▶ [What is being asked]:
In the entries that follow, the lines from the line containing "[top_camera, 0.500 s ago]" up to and including the line containing "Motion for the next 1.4" must be copied exactly, with pictures omitted.

**** Information supplied ****

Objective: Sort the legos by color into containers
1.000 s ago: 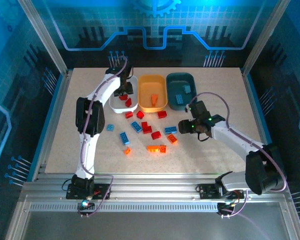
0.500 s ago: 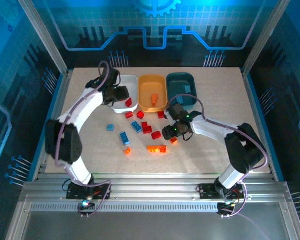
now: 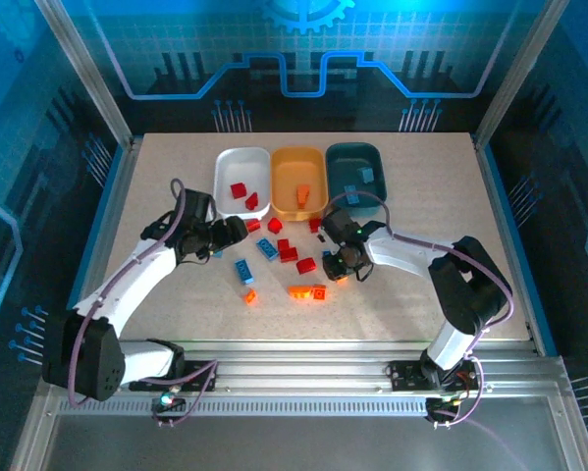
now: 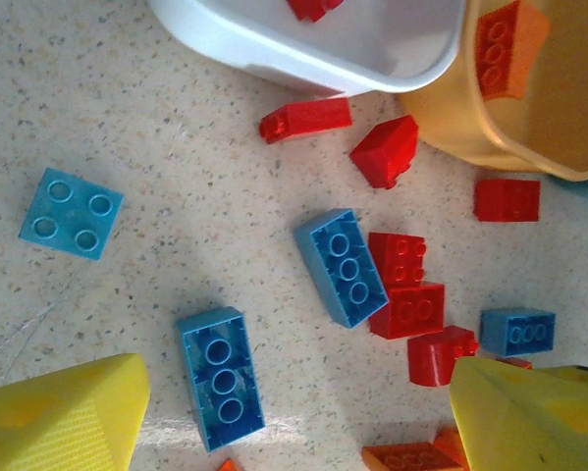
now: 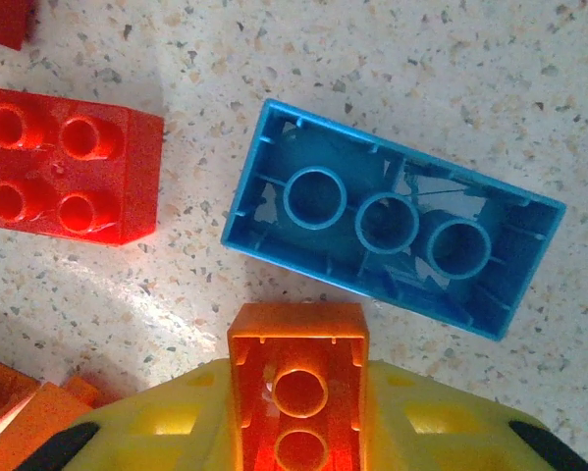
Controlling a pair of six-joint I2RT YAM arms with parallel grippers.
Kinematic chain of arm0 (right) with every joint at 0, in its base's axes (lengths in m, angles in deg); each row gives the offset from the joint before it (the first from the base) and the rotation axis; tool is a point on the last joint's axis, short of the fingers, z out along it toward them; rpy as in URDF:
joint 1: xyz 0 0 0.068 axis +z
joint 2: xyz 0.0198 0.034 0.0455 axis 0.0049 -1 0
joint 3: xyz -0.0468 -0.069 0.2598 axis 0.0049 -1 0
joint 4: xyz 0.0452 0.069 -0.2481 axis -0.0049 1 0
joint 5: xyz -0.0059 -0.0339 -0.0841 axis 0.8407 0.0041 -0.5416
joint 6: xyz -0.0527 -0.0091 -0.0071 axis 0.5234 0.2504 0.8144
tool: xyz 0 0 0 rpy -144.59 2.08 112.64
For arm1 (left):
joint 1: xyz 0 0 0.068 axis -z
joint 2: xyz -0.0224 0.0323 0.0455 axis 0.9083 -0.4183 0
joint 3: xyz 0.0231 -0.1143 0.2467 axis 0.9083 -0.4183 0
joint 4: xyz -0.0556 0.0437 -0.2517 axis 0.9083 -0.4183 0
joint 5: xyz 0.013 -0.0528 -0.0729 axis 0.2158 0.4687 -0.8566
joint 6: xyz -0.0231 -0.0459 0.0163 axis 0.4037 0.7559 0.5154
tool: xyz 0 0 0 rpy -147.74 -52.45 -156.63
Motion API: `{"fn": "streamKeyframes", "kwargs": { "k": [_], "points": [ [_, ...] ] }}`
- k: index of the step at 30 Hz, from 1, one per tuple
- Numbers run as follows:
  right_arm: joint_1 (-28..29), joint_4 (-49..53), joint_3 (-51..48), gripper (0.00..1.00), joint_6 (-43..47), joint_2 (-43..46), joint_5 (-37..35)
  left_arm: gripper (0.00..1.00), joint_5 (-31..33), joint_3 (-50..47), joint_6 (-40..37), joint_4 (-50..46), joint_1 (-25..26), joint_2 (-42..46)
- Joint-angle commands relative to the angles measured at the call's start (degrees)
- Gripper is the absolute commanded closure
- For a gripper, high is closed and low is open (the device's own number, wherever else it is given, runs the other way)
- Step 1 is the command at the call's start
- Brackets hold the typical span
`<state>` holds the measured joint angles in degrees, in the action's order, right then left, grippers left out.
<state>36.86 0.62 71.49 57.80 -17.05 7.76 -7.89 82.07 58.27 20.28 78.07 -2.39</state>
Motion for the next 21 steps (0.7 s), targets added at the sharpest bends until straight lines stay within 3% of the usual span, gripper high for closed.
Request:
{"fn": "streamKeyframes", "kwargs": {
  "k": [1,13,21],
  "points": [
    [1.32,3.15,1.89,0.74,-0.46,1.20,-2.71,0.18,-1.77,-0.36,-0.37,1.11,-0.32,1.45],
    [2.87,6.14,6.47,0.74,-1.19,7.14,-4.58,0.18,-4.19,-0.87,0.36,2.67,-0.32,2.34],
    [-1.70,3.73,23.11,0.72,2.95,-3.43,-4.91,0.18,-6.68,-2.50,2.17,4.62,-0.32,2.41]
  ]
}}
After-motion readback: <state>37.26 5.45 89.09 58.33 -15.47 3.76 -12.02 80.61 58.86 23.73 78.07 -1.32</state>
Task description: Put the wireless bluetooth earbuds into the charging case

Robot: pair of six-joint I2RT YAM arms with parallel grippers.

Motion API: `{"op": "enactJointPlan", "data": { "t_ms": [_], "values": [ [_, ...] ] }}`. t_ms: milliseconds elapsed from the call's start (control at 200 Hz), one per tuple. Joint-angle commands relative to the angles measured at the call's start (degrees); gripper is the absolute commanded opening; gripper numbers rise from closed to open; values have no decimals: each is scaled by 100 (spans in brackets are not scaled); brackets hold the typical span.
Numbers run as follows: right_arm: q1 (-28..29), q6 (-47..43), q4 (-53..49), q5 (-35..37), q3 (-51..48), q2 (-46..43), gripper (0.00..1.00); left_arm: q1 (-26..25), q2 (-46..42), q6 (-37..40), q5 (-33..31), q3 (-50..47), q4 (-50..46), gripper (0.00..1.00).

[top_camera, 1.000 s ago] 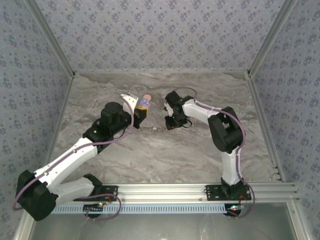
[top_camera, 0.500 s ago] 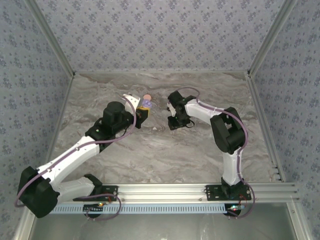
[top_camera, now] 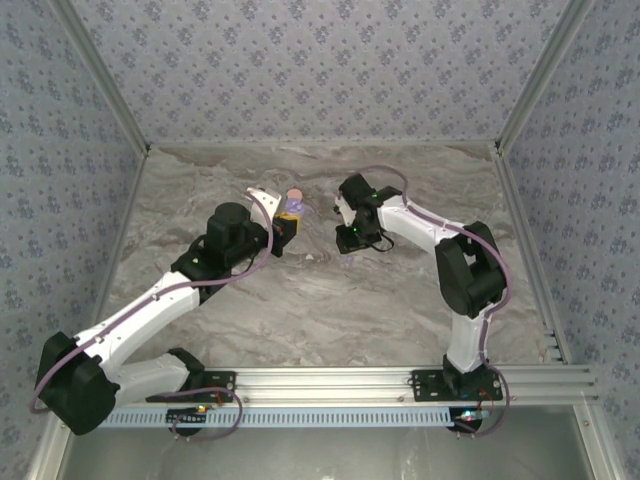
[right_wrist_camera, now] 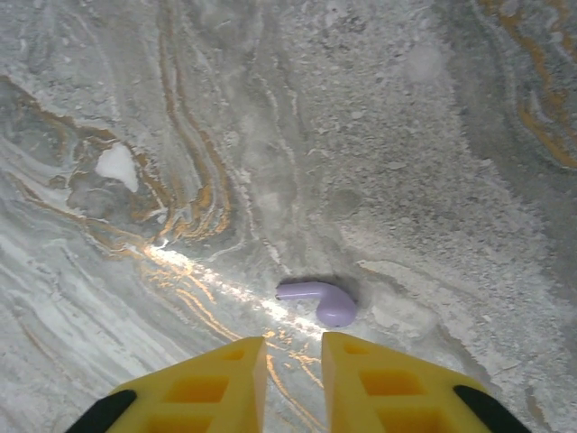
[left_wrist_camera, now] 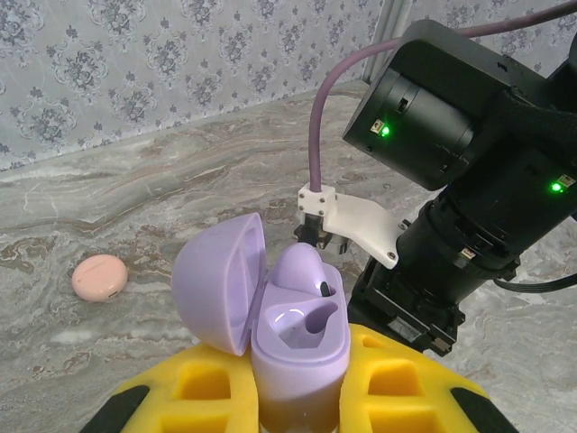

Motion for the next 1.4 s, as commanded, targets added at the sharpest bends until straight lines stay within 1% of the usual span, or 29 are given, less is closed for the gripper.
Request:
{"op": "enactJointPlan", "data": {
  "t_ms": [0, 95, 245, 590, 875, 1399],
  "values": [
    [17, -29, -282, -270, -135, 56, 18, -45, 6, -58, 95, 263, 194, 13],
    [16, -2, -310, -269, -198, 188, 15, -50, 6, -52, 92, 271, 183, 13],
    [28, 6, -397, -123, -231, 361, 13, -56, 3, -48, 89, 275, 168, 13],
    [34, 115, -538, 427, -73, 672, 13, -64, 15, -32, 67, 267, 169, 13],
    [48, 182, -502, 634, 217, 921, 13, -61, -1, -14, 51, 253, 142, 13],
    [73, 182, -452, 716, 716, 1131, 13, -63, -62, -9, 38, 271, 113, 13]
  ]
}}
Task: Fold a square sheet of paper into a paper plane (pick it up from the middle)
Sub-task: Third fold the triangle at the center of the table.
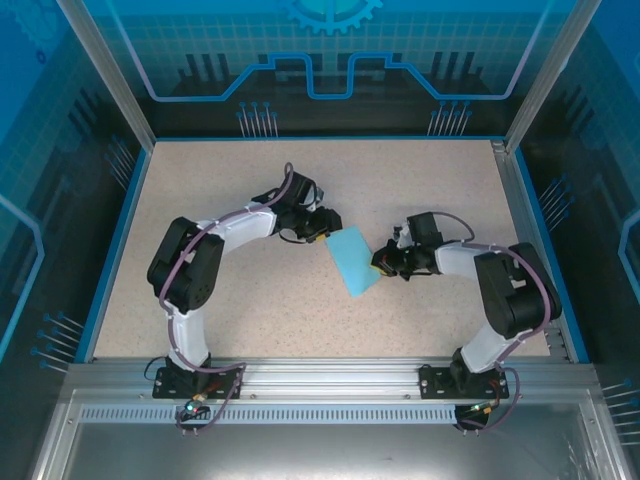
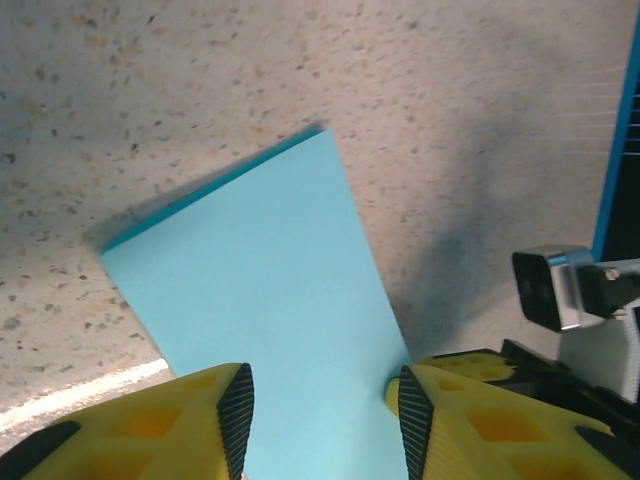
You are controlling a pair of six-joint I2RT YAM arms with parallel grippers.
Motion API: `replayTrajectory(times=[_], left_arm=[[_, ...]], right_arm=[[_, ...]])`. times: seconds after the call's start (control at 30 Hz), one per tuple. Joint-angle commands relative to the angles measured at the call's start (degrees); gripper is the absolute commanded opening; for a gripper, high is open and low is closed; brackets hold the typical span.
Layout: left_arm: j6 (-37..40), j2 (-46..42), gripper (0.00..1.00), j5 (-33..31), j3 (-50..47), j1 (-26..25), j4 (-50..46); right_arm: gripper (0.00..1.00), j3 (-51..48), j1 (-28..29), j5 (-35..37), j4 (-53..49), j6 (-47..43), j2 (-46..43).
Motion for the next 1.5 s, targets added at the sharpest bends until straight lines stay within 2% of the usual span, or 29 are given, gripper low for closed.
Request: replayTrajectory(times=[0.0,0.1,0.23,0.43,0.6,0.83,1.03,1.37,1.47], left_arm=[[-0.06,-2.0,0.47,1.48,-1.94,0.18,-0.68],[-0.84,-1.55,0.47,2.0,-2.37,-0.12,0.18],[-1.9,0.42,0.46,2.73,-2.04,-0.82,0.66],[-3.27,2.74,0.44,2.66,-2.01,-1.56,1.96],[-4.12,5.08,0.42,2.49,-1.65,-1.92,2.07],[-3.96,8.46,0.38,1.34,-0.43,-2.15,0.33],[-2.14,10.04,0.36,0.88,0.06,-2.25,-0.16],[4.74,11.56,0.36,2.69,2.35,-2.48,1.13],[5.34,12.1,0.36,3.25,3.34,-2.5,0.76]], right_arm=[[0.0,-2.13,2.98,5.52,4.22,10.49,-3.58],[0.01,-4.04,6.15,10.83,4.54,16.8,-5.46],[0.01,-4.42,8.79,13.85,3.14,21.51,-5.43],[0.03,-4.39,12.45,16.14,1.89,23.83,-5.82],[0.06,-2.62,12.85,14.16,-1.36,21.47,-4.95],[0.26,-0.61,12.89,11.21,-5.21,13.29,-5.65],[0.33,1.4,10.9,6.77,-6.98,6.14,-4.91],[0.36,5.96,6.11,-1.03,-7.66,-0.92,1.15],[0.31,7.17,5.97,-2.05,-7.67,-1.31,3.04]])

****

▶ [Task result]:
[top_camera, 0.500 s ago] 
[top_camera, now] 
[right_wrist_camera, now] 
[left_wrist_camera, now] 

Motion for the next 1.4 s, as commanded, targets added at the sharpest bends until straight lines stay within 1% of the usual span, or 29 are given, less is closed for the gripper.

This exercise requires no further output.